Exercise directions —
Print the data exactly as written, line for line, and leave its pictures behind.

(Dataset content begins)

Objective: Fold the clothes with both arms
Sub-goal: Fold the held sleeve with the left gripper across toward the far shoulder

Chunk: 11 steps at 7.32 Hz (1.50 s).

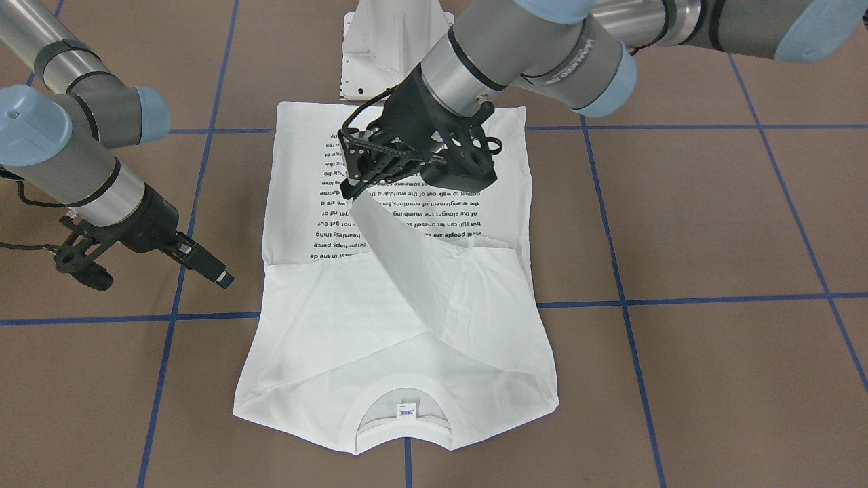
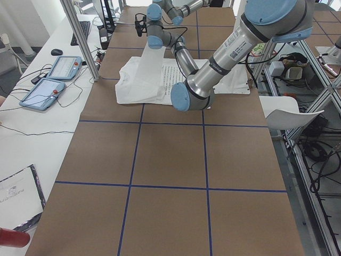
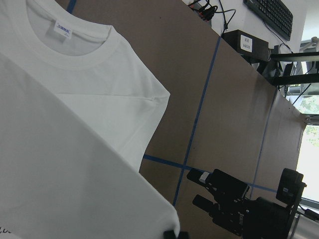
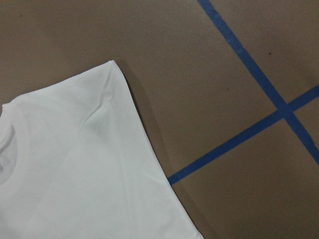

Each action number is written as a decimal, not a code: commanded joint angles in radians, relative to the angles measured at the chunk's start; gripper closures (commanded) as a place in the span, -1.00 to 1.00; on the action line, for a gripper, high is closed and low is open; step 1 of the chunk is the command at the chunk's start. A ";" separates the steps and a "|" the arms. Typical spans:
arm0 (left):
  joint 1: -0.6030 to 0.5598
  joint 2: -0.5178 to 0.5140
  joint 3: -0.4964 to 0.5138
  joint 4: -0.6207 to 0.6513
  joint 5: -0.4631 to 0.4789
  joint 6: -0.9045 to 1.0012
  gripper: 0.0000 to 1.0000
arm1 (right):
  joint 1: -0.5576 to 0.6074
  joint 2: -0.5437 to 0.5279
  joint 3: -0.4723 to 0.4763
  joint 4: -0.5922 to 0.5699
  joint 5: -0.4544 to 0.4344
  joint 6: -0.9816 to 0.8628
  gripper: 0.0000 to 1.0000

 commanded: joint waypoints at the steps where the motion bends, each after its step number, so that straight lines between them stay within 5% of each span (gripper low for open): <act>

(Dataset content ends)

Written response —
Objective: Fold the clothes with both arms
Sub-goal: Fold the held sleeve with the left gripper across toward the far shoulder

Chunk: 11 steps at 7.32 Hz (1.50 s).


Each action number is written as a decimal, not a code: commanded joint angles in radians, relative to the angles measured at the chunk's start; gripper closures (commanded) as a place in the span, -1.00 to 1.00; on the action line, for a gripper, high is closed and low is open; step 1 of the chunk is the command at the chunk's start. A ";" separates the steps and a "|" the arms. Typical spans:
arm0 (left):
  joint 1: -0.6030 to 0.5598
  joint 2: -0.5178 to 0.5140
  joint 3: -0.4964 to 0.5138
  joint 4: -0.6207 to 0.6513
  joint 5: -0.4631 to 0.4789
  joint 6: -0.9045 to 1.0012
  gripper: 0.0000 to 1.0000
arm1 (right):
  joint 1: -0.5576 to 0.6074
  joint 2: -0.5437 to 0.5279
  joint 3: -0.4723 to 0.4763
  joint 4: -0.5922 to 0.5699
  joint 5: -0.4544 to 0.4344
  joint 6: -0.9816 to 0.8628
  gripper: 0.0000 to 1.0000

 commanded: joint waypoints at the steps where the motion bends, each after its step number, so that straight lines between them stay within 5% of each span (gripper low for open): <act>

That completes the response to the exercise.